- PROBLEM REQUIREMENTS
Transcribe the data that follows. Match it character for character.
○ ○ ○ ○ ○ ○ ○
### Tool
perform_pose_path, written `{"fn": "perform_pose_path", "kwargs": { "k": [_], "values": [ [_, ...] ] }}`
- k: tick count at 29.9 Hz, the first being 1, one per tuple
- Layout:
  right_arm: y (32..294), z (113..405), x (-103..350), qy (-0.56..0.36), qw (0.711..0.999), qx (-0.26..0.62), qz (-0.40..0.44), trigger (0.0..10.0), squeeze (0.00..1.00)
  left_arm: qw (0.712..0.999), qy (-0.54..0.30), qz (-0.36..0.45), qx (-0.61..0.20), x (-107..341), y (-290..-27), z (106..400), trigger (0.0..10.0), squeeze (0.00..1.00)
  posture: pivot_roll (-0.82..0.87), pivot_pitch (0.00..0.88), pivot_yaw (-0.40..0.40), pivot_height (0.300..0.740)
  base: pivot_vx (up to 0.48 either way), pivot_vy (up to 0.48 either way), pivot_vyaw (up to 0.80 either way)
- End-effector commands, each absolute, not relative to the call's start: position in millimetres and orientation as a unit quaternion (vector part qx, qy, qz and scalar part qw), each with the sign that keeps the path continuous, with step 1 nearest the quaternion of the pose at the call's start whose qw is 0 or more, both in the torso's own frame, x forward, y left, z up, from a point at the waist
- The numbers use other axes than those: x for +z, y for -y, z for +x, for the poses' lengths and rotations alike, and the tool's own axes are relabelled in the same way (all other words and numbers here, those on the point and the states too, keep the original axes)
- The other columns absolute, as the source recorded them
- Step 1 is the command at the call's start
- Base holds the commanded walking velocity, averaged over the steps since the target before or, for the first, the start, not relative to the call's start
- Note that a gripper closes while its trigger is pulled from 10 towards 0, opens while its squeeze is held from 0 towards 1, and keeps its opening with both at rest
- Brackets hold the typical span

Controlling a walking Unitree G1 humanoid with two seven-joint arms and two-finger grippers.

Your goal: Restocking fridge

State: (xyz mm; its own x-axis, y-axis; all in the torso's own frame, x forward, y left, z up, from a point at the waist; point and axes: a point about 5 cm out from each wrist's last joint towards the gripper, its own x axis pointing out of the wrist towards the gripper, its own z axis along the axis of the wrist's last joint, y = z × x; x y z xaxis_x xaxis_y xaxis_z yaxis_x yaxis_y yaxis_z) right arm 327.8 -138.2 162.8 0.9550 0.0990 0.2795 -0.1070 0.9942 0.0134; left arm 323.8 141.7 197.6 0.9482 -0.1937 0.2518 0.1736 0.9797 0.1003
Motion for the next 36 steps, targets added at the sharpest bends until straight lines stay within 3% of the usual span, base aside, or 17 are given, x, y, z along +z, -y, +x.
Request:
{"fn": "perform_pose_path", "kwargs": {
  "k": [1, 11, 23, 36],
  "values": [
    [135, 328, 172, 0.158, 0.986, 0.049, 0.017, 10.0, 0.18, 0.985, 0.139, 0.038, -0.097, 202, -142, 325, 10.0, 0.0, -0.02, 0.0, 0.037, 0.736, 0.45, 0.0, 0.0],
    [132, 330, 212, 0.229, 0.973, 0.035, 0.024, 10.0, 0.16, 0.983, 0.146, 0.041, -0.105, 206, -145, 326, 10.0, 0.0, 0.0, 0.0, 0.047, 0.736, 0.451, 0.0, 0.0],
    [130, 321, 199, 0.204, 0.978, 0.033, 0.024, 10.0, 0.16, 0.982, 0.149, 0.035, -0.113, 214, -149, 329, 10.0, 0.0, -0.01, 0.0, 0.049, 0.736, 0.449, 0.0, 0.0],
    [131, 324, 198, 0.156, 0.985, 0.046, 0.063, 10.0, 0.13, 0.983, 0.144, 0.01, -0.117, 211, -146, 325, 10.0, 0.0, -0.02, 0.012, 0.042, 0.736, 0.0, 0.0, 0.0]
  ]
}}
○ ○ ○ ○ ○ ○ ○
- EXPECTED ANSWER
### Tool
perform_pose_path, written `{"fn": "perform_pose_path", "kwargs": { "k": [_], "values": [ [_, ...] ] }}`
- k: tick count at 29.9 Hz, the first being 1, one per tuple
- Layout:
  right_arm: y (32..294), z (113..405), x (-103..350), qy (-0.56..0.36), qw (0.711..0.999), qx (-0.26..0.62), qz (-0.40..0.44), trigger (0.0..10.0), squeeze (0.00..1.00)
  left_arm: qw (0.712..0.999), qy (-0.54..0.30), qz (-0.36..0.45), qx (-0.61..0.20), x (-107..341), y (-290..-27), z (106..400), trigger (0.0..10.0), squeeze (0.00..1.00)
  posture: pivot_roll (-0.82..0.87), pivot_pitch (0.00..0.88), pivot_yaw (-0.40..0.40), pivot_height (0.300..0.740)
  base: pivot_vx (up to 0.48 either way), pivot_vy (up to 0.48 either way), pivot_vyaw (up to 0.80 either way)
- End-effector commands, each absolute, not relative to the call's start: position in millimetres and orientation as a unit quaternion (vector part qx, qy, qz and scalar part qw), each with the sign that keeps the path continuous, with step 1 nearest the quaternion of the pose at the call's start whose qw is 0 or more, both in the torso's own frame, x forward, y left, z up, from a point at the waist
- The numbers use other axes than those: x for +z, y for -y, z for +x, for the poses' lengths and rotations alike, and the tool's own axes are relabelled in the same way (all other words and numbers here, those on the point and the states too, keep the original axes)
- The other columns absolute, as the source recorded them
- Step 1 is the command at the call's start
- Base holds the commanded walking velocity, averaged over the steps since the target before or, for the first, the start, not relative to the call's start
- Note that a gripper closes while its trigger is pulled from 10 towards 0, opens while its squeeze is held from 0 towards 1, and keeps its opening with both at rest
- Brackets hold the typical span

Controlling a walking Unitree G1 humanoid with two seven-joint arms and two-finger grippers.

Your goal: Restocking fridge

State: (xyz mm; its own x-axis, y-axis; all in the torso's own frame, x forward, y left, z up, from a point at the waist; point and axes: a point about 5 cm out from each wrist's last joint towards the gripper, its own x axis pointing out of the wrist towards the gripper, its own z axis along the axis of the wrist's last joint, y = z × x; x y z xaxis_x xaxis_y xaxis_z yaxis_x yaxis_y yaxis_z) right arm 327.8 -138.2 162.8 0.9550 0.0990 0.2795 -0.1070 0.9942 0.0134; left arm 323.8 141.7 197.6 0.9482 -0.1937 0.2518 0.1736 0.9797 0.1003
Motion for the next 36 steps, targets added at the sharpest bends until straight lines stay within 3% of the usual span, base aside, or 17 are given, x, y, z along +z, -y, +x.
Request:
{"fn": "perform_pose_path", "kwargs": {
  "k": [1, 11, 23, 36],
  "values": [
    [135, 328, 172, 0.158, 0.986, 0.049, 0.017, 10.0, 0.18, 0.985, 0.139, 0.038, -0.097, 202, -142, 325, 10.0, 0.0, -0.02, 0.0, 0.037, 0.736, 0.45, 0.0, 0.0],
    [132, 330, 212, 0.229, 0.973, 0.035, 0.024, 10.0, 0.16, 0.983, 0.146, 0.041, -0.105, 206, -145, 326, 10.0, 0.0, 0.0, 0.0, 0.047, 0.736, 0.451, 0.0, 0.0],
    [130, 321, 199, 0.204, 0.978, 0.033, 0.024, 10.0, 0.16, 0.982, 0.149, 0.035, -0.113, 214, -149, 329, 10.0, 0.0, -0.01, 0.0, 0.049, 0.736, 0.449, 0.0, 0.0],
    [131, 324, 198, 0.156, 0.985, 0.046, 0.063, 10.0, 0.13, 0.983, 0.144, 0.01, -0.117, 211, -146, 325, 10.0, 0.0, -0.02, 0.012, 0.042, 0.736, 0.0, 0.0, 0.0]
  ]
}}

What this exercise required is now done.